Le rapport annuel de l'Union des industries chimiques (UIC), publié mardi, révèle que les performances de la France ont été meilleures que celle de l'ensemble de l'Union européenne, dans laquelle la croissance du secteur n'a été que de 1,1% l'an dernier et ne devrait pas dépasser 1,5% en 2012. Au total, le chiffre d'affaires de l'industrie a augmenté de 13% l'an dernier, à 86,7 milliards d'euros.

«On voit 2012 de façon relativement positive mais avec un nombre d'incertitudes parce que le monde bouge à toute vitesse», a déclaré le président de l'UIC Olivier Homolle dans une interview à Reuters, tout en observant que le niveau de croissance de 1,8% attendu cette année est «tout à fait honorable».

Il a souligné que la dégradation du climat économique en Europe et le ralentissement constaté dans l'ensemble de l'industrie en France avaient progressivement affecté le secteur de la chimie, dont les stocks se sont alourdis à partir du deuxième trimestre.


Bonne tenue des parfums et des cosmétiques

Les bonnes nouvelles, a poursuivi Olivier Homolle, «c'est qu'il n'y a pas de raison que l'Asie ne continue pas à tirer de façon assez significative l'économie mondiale et que, depuis le début de l'année, les Etats-Unis ont donné des signes de croissance significative qui ont un bon impact sur l'économie globale».

Avec 5,9% de croissance en 2011, la production de l'industrie chimique française est revenue l'an dernier, en volume, aux niveaux d'avant la crise financière; celle-ci l'avait fait chuter de 1,1% en 2008 et de 9,5% en 2009, sa baisse la plus forte en 20 ans.

L'an dernier, elle a principalement été tirée par la chimie destinée à la fabrication des cosmétiques, des parfums et, dans une moindre mesure, des produits d'entretien.

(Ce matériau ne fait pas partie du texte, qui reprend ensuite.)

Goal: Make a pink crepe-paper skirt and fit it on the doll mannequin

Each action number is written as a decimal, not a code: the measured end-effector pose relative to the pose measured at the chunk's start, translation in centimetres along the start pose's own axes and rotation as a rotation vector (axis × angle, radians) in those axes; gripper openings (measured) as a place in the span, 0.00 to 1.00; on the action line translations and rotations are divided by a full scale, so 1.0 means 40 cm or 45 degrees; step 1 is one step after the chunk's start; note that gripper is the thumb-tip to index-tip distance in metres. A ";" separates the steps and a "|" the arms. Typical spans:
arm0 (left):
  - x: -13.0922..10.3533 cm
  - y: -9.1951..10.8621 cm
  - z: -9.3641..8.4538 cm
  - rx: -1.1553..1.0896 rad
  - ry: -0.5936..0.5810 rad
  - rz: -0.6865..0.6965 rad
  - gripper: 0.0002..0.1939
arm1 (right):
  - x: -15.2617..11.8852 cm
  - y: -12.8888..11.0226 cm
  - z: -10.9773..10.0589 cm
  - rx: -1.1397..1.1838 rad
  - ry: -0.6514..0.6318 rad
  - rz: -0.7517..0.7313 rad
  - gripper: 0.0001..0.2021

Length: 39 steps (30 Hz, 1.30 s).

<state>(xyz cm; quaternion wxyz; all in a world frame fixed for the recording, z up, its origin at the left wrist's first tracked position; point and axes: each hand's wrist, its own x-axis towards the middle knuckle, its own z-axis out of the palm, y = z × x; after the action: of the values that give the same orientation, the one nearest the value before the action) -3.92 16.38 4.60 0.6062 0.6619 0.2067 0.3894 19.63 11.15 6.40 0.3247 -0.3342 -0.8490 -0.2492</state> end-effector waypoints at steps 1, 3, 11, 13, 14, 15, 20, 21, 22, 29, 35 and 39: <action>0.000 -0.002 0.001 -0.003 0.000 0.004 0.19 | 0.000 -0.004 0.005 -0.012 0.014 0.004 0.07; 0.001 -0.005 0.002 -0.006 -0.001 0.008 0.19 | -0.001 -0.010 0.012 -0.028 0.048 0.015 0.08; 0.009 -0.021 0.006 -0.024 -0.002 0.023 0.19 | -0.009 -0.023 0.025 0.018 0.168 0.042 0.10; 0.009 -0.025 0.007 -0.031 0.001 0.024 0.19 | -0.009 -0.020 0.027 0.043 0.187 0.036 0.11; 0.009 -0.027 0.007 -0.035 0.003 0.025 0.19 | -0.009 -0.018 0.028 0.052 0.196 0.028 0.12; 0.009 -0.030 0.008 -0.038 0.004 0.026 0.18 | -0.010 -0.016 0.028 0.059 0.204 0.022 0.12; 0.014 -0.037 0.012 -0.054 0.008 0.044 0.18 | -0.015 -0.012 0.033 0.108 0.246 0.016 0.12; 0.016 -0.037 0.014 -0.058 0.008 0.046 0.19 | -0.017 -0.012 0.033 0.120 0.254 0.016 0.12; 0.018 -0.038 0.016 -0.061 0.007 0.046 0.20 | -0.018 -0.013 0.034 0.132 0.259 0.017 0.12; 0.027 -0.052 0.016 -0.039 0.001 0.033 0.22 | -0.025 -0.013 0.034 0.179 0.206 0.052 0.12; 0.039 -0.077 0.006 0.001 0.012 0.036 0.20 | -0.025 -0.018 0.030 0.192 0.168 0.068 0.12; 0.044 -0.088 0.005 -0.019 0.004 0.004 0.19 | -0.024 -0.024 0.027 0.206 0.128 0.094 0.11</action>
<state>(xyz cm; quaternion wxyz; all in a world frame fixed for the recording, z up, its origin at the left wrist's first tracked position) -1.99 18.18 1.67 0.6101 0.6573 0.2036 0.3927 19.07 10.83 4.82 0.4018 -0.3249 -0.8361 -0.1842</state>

A l'exportation, la demande des marchés extérieurs, en particulier émergents, a été soutenue en 2011, entraînant une hausse des ventes de 9,8% en valeur. Mais en raison d'un niveau élevé d'importations (+12,4%), le solde du secteur s'est réduit à 4,4 milliards d'euros, contre 5,0 milliards en 2010

En 2012, la croissance des exportations devrait redevenir proche du niveau moyen de 2% enregistré entre 1990 et 2011. La croissance européenne est vue à 1,5%.